The first viral strains will need to be isolated from these sources, then purified and cloned to billions of phages contained in each dose.

These viral doses have received our attention, amid increasing rates of antibiotic-resistant infections in recent years. In many cases patients are resistant to all existing antibiotics, phage has become their last hope. Many times, viruses have saved the lives of patients spectacularly.

Treating infections with phage today is not just about reviving a therapy that was forgotten from the Soviet era. Now, scientists can also modify the gene for the virus. Phage strains are tested to see if they can fight against the right target bacteria. And then, when it was most effective, they were refined into strong doses.

Phage can be prepared into cocktail, meaning a dose will contain many different strains, targeting many types of bacteria. Or it can be made into a specific drug, targeting only one strain of bacteria.

Not all viruses are bad, some also help us fight infections, HIV and even cancer - Photo 2.

Phages are viruses that infect and kill bacteria.

To know what the target bacteria is, doctors simply need to take a gauze, absorb pus from the infected area of ​​the patient. The sample was then cultured in a laboratory to determine which strain of bacteria caused the infection.

A series of phages were then put to the test, the most effective bactericidal virus will be selected to prepare the drug as stated.

The drug contains phage of many forms, from oral administration, to the wound or bacterial damage to rub directly on the surface of the infection. Currently, clinical trials for intravenous phage are underway.

Viral infections are sometimes beneficial

When a child is infected with the virus, it is sometimes important to ensure proper development of the immune system. Low-level stimulation of the virus can train the immune system against germs later in life.

Some infectious viruses will protect us from other viruses.

For example, latent herpes virus (non-symptomatic) can help killer cells (a type of natural white blood cells in the human body) to identify cancer cells or cells infected with viruses. another disease. The virus equips killer cells with antigens (a strange substance that can cause an immune response in the body), allowing them to identify tumor cells.

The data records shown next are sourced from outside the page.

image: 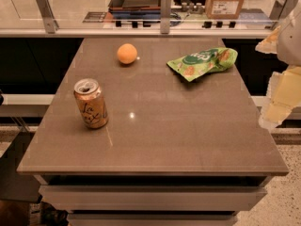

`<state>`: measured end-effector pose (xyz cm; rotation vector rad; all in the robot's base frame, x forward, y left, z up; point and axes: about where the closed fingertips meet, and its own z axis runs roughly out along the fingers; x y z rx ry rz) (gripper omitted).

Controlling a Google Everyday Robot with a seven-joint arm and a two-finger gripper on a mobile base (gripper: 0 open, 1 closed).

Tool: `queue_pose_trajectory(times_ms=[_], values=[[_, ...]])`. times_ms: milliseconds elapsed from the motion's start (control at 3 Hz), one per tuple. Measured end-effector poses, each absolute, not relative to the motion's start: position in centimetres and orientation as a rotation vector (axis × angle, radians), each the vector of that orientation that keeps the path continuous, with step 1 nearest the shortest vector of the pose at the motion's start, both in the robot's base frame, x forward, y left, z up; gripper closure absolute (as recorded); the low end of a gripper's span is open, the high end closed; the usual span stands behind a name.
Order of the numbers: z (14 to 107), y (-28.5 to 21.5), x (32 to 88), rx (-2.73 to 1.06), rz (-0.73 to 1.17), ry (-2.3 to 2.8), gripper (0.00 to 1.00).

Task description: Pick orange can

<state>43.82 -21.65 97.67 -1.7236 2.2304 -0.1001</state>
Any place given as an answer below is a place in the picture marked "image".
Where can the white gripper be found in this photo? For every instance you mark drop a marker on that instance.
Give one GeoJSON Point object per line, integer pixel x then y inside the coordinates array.
{"type": "Point", "coordinates": [292, 38]}

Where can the orange La Croix can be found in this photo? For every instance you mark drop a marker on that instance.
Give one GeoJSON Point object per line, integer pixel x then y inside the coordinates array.
{"type": "Point", "coordinates": [90, 101]}

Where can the green snack bag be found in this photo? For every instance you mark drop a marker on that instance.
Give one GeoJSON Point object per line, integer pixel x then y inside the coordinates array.
{"type": "Point", "coordinates": [214, 60]}

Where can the brown cardboard box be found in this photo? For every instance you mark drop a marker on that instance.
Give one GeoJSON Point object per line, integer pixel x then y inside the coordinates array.
{"type": "Point", "coordinates": [223, 9]}

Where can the grey cabinet with drawers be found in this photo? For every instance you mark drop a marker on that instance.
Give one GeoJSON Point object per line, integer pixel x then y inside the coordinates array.
{"type": "Point", "coordinates": [173, 153]}

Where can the orange fruit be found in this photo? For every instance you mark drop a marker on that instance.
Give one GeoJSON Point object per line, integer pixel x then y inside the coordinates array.
{"type": "Point", "coordinates": [127, 53]}

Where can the right metal railing post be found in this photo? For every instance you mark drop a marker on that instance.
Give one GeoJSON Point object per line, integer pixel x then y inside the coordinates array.
{"type": "Point", "coordinates": [280, 10]}

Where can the metal railing post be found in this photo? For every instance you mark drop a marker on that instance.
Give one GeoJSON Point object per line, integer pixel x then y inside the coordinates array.
{"type": "Point", "coordinates": [165, 16]}
{"type": "Point", "coordinates": [48, 18]}
{"type": "Point", "coordinates": [280, 10]}

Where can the middle metal railing post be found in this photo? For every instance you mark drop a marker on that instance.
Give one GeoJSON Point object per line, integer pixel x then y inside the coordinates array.
{"type": "Point", "coordinates": [165, 16]}

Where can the left metal railing post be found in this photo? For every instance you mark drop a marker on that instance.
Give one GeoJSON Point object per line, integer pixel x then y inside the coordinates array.
{"type": "Point", "coordinates": [48, 18]}

This is both a competitive strategy and a survival strategy of the virus, enabling them to survive longer in the host. Because if you die of cancer or infectious disease, the virus will soon die after your body stops working.

In the future, scientists are aiming to refine the virus, such as using genetic modification tools to create drugs targeted at cancer cells.

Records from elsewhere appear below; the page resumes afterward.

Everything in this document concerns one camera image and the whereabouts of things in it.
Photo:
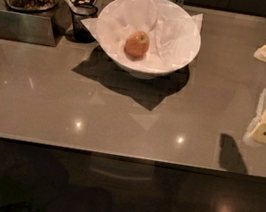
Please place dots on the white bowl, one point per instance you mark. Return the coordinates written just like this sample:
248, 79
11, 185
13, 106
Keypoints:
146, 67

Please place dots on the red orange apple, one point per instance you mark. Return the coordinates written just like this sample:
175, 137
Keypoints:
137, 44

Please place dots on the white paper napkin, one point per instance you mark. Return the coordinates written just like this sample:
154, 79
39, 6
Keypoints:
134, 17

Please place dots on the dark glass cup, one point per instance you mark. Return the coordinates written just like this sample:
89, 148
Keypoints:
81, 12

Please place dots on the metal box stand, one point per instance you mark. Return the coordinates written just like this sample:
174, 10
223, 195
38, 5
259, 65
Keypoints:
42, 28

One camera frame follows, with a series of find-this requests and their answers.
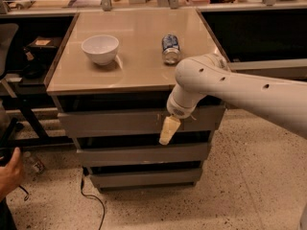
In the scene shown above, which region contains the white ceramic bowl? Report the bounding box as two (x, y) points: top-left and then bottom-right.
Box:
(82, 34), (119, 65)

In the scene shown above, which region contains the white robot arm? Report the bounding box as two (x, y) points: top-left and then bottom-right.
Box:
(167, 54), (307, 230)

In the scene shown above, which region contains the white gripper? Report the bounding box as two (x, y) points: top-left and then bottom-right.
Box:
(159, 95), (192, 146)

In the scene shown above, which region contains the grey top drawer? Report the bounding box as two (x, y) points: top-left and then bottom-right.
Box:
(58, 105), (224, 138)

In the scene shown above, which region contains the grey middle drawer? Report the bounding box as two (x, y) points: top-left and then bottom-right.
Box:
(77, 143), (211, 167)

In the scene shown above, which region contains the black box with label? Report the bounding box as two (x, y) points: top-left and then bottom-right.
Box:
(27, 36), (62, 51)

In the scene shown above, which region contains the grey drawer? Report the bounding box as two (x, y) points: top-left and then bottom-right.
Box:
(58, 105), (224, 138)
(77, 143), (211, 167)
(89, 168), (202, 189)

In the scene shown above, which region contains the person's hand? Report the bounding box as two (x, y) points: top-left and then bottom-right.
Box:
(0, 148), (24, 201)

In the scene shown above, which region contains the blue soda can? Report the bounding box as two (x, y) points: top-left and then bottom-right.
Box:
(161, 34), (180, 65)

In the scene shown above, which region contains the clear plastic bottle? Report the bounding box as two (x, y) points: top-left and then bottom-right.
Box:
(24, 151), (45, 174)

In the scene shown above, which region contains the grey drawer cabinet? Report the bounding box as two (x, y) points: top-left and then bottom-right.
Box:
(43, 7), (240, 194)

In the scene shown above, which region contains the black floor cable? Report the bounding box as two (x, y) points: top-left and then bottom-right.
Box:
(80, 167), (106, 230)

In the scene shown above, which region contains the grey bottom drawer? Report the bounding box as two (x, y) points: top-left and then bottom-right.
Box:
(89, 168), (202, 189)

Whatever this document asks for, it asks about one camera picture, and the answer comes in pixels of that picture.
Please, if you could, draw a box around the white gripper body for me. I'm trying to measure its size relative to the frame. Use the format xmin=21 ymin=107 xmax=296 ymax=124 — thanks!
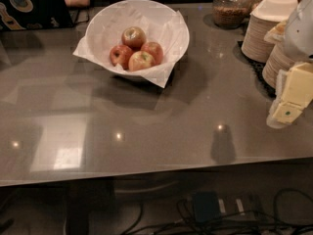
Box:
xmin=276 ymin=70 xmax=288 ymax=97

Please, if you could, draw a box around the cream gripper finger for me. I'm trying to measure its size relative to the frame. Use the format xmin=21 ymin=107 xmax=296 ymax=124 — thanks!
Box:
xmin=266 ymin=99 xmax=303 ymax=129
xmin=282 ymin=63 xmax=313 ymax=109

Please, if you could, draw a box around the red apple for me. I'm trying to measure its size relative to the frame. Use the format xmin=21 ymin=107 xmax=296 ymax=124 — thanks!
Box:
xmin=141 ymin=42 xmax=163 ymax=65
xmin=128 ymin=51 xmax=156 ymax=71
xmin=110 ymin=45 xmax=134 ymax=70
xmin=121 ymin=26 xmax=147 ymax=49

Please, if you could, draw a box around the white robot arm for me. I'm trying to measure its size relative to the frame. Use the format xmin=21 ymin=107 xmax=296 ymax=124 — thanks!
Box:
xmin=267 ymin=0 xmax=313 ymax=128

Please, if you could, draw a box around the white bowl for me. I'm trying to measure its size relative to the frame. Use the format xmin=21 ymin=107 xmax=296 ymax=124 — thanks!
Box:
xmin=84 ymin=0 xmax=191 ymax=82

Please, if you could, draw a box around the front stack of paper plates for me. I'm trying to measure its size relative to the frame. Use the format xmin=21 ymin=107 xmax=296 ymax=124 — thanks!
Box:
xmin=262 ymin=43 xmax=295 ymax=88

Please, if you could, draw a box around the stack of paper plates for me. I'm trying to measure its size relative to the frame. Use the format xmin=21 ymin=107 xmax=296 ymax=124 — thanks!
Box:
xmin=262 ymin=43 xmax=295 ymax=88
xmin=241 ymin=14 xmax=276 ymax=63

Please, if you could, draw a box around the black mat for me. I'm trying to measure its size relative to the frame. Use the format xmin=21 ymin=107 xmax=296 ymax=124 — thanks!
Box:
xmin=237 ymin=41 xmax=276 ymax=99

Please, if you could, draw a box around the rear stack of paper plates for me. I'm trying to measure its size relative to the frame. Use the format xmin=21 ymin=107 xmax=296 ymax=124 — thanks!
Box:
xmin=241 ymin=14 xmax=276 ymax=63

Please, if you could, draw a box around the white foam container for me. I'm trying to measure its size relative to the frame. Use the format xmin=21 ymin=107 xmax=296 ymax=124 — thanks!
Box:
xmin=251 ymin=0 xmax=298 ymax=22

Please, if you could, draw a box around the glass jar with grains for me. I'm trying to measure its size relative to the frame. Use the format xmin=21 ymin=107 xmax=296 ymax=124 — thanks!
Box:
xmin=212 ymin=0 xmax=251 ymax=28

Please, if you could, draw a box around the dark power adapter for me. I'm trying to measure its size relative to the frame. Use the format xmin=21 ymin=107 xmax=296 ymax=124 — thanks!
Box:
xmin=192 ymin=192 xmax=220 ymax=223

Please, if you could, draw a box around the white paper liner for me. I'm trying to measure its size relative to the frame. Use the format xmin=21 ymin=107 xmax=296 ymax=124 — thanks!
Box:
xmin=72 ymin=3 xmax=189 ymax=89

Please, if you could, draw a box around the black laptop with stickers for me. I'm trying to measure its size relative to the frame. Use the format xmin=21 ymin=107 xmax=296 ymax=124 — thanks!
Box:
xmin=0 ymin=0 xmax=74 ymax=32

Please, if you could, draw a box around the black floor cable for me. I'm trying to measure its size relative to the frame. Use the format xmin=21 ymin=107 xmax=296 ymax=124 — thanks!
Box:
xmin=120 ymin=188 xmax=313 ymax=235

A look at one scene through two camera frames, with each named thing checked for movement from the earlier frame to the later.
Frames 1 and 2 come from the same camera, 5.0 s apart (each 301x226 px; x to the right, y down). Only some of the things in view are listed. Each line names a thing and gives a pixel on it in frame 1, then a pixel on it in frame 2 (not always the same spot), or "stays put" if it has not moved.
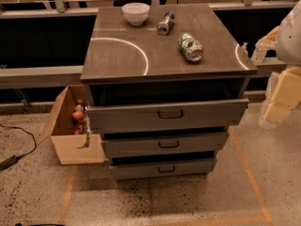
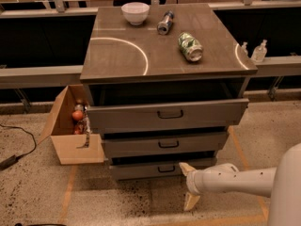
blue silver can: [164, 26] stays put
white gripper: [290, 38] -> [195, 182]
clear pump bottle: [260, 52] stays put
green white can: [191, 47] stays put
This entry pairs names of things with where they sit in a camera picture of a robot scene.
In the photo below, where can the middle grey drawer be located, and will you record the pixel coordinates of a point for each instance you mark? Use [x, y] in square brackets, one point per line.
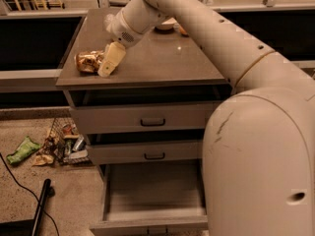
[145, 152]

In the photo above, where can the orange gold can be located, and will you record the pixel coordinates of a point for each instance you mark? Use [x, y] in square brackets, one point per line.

Not all viruses are bad, some also help us fight infections, HIV and even cancer - Photo 3.

Viruses sometimes help us fight disease, including cancer

Another example is Pegachus C (GBV-C), a virus that does not cause clinical symptoms. The surprise study showed that HIV patients infected with GBV-C lived longer than patients without the virus.

The virus slows down the growth of HIV by capturing host receptors, competing against viruses from entering cells. In addition, they promote the release of interferon and cytokine, proteins secreted by white blood cells that activate inflammation and remove cells or pathogens from the body.

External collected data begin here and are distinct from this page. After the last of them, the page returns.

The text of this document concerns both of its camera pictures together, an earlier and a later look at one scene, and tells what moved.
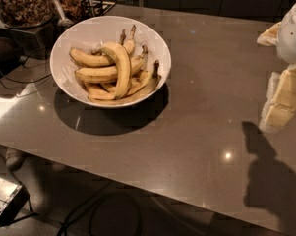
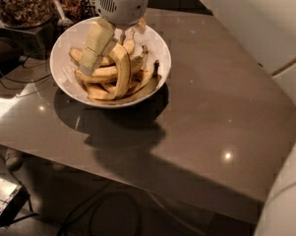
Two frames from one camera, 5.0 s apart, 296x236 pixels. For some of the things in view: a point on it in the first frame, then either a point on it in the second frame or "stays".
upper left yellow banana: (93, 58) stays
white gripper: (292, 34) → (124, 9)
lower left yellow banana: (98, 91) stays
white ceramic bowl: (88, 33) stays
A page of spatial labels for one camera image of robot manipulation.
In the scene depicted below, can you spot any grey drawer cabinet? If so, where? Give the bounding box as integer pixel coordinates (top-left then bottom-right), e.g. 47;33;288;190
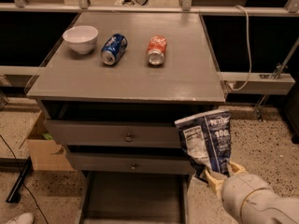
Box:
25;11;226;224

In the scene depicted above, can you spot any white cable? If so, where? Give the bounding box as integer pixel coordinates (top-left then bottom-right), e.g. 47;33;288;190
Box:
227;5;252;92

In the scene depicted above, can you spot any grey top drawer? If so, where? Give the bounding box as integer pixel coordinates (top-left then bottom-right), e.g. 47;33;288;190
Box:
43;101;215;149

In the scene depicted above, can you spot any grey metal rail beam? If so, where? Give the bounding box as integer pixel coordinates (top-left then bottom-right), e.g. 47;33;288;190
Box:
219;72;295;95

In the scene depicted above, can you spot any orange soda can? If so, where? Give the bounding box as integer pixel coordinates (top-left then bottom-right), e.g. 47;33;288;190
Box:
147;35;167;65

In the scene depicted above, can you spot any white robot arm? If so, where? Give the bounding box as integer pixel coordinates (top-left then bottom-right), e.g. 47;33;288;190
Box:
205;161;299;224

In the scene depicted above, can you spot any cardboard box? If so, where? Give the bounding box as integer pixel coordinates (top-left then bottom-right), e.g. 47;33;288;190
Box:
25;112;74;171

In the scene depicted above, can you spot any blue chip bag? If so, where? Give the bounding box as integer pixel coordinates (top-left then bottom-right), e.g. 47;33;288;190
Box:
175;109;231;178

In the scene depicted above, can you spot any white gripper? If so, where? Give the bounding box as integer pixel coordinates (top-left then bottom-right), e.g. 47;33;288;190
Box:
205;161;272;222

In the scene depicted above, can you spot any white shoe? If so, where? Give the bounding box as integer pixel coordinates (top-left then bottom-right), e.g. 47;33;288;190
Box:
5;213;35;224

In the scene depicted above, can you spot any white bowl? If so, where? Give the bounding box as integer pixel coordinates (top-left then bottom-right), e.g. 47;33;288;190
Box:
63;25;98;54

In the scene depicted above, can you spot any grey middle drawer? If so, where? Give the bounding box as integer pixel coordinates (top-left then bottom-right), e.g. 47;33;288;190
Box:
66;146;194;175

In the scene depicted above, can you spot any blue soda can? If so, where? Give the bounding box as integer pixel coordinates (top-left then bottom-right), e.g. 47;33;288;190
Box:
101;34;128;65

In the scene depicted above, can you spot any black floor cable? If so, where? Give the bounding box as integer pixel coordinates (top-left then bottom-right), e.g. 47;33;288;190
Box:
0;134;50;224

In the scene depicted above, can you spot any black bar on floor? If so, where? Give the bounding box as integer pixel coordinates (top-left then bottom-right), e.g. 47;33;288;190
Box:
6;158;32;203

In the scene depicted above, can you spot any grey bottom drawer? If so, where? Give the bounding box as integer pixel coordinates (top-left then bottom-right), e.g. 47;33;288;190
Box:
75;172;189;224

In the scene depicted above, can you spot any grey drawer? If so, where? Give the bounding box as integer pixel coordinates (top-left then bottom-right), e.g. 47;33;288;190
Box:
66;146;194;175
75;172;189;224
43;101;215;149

In another example, viral strains called norovirus have been shown to help protect the intestines for mice when they are given antibiotics. Usually, this protection task belongs to the intestinal bacteria. But when they are also killed by antibiotics, noroviruses can take over the task of protecting their hosts.

The future of viral therapies

Not all viruses are bad, some also help us fight infections, HIV and even cancer - Photo 4.

Today, modern technologies have enabled us to understand more about the complexities of human microbiota. Microorganisms have been recognized as part of our bodies. In addition to the good bacteria in it, we now know that beneficial viruses are also present in the intestines, on the skin and even in the blood.

Although our understanding of these viruses is still very preliminary, the potential of applying them to help people fight disease is huge. Viruses can also shed light on the evolution of the human genome, helping us fight genetic diseases and develop gene therapies.